CVE-2025-24054 is a vulnerability categorized under CWE-73 (External Control of File Name or Path) found in Microsoft Windows 10 Version 1507 (build 10.0.10240.0). The issue arises from improper handling of file names or paths within the NTLM authentication protocol, which is still used in many enterprise environments for network authentication. An attacker without any privileges can exploit this vulnerability remotely over the network by manipulating the file path parameters involved in NTLM authentication exchanges. This manipulation can lead to spoofing attacks, where the attacker can masquerade as a legitimate entity or intercept sensitive information, thereby compromising confidentiality. The vulnerability requires user interaction, such as the victim initiating an authentication process, but does not require prior authentication or elevated privileges. The flaw does not affect system integrity or availability directly but can expose sensitive data or credentials. The CVSS v3.1 score of 6.5 reflects a medium severity, with attack vector being network (AV:N), low attack complexity (AC:L), no privileges required (PR:N), but user interaction required (UI:R). The scope remains unchanged (S:U), and the impact is high on confidentiality (C:H) but none on integrity or availability. No public exploits have been reported yet, and no patches are currently linked, indicating a need for vigilance and proactive mitigation. The vulnerability was reserved in January 2025 and published in March 2025, with enrichment from CISA indicating recognized importance.

For European organizations, this vulnerability poses a moderate risk primarily to confidentiality, as attackers can potentially spoof network identities and intercept sensitive authentication data. Organizations still running Windows 10 Version 1507, particularly in legacy or industrial control environments, are vulnerable. The exploitation could lead to unauthorized access to network resources or data leakage, impacting sectors such as finance, government, healthcare, and critical infrastructure. Since NTLM is often used in backward compatibility scenarios or in mixed environments, enterprises relying on it may face increased risk. The requirement for user interaction limits automated widespread exploitation but targeted phishing or social engineering campaigns could trigger the vulnerability. The lack of impact on integrity and availability reduces the risk of system disruption but does not diminish the threat to sensitive information confidentiality. European GDPR regulations heighten the importance of protecting personal data, making confidentiality breaches particularly consequential. The absence of known exploits provides a window for mitigation before active attacks emerge.

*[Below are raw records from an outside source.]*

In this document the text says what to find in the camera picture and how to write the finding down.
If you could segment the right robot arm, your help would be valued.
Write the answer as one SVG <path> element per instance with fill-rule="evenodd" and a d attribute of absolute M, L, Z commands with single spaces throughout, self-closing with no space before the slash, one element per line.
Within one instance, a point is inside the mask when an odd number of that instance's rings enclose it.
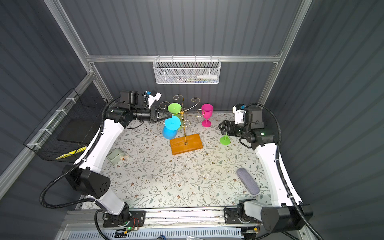
<path fill-rule="evenodd" d="M 241 145 L 251 149 L 260 160 L 269 183 L 271 204 L 257 200 L 241 200 L 237 208 L 225 208 L 226 224 L 262 225 L 268 234 L 298 231 L 313 216 L 310 205 L 303 204 L 297 194 L 280 155 L 281 129 L 265 128 L 259 104 L 233 107 L 234 121 L 223 121 L 219 129 L 225 139 L 239 137 Z"/>

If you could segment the pink wine glass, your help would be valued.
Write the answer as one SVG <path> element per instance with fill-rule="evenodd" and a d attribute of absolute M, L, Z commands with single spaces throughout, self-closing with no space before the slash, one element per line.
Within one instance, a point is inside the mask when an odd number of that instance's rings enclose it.
<path fill-rule="evenodd" d="M 212 125 L 211 121 L 209 120 L 213 114 L 213 106 L 211 104 L 204 104 L 201 107 L 204 121 L 202 122 L 202 126 L 205 128 L 208 128 Z"/>

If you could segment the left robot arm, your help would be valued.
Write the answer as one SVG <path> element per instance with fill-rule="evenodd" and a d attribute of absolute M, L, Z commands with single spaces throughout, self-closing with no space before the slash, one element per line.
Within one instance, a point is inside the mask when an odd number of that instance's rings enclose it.
<path fill-rule="evenodd" d="M 71 187 L 85 196 L 84 201 L 94 202 L 116 225 L 126 226 L 132 217 L 128 204 L 112 190 L 110 178 L 101 175 L 104 161 L 115 140 L 131 121 L 156 123 L 170 118 L 170 114 L 161 117 L 164 111 L 154 104 L 161 96 L 159 92 L 147 91 L 144 106 L 140 107 L 138 92 L 122 91 L 114 100 L 116 107 L 105 106 L 97 134 L 74 163 L 75 170 L 66 175 Z"/>

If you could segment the green wine glass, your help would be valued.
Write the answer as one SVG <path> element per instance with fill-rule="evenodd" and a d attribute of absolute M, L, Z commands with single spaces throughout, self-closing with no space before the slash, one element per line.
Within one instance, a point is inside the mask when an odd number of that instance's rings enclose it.
<path fill-rule="evenodd" d="M 179 113 L 182 110 L 182 106 L 178 103 L 172 103 L 168 106 L 168 111 L 172 113 L 172 116 L 176 116 L 180 119 Z"/>
<path fill-rule="evenodd" d="M 220 138 L 220 144 L 223 146 L 228 146 L 231 143 L 231 140 L 228 135 L 224 135 Z"/>

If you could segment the gold wire glass rack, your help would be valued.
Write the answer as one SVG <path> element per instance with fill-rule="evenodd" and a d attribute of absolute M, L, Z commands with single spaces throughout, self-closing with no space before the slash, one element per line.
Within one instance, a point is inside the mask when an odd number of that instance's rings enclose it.
<path fill-rule="evenodd" d="M 197 109 L 196 115 L 188 114 L 188 111 L 197 107 L 198 104 L 201 102 L 201 100 L 197 97 L 193 97 L 191 99 L 191 102 L 194 103 L 194 105 L 189 109 L 186 109 L 184 108 L 184 97 L 182 95 L 175 95 L 173 99 L 174 99 L 173 103 L 178 103 L 182 106 L 182 110 L 179 113 L 179 116 L 182 123 L 181 129 L 183 130 L 183 136 L 170 140 L 172 154 L 179 155 L 179 154 L 202 149 L 203 144 L 199 134 L 187 135 L 187 131 L 186 131 L 186 128 L 191 124 L 190 121 L 186 119 L 186 116 L 196 117 L 196 118 L 201 118 L 203 116 L 201 109 Z M 172 103 L 168 101 L 163 101 L 160 103 L 160 109 L 168 110 L 168 106 L 170 104 Z"/>

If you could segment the blue wine glass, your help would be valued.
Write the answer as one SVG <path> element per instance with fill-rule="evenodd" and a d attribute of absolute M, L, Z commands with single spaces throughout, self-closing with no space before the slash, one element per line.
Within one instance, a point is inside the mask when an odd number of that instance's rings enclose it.
<path fill-rule="evenodd" d="M 165 126 L 163 128 L 163 137 L 167 140 L 172 140 L 176 137 L 178 129 L 181 127 L 181 120 L 172 116 L 165 120 Z"/>

1. Upgrade affected systems from Windows 10 Version 1507 to a supported and patched Windows version to eliminate the vulnerability. 2. Disable NTLM authentication where possible, or restrict its use via Group Policy to limit exposure, especially on critical systems. 3. Implement network segmentation and strict access controls to reduce the attack surface for NTLM-based attacks. 4. Employ multi-factor authentication (MFA) to reduce reliance on NTLM and strengthen authentication security. 5. Monitor network traffic for unusual NTLM authentication attempts or anomalies indicative of spoofing. 6. Educate users to recognize and avoid phishing or social engineering attempts that could trigger user interaction exploitation. 7. Apply principle of least privilege to reduce potential impact if credentials are compromised. 8. Use endpoint detection and response (EDR) tools to detect suspicious activities related to authentication processes. 9. Regularly review and update security policies to phase out legacy protocols like NTLM in favor of more secure alternatives such as Kerberos or certificate-based authentication.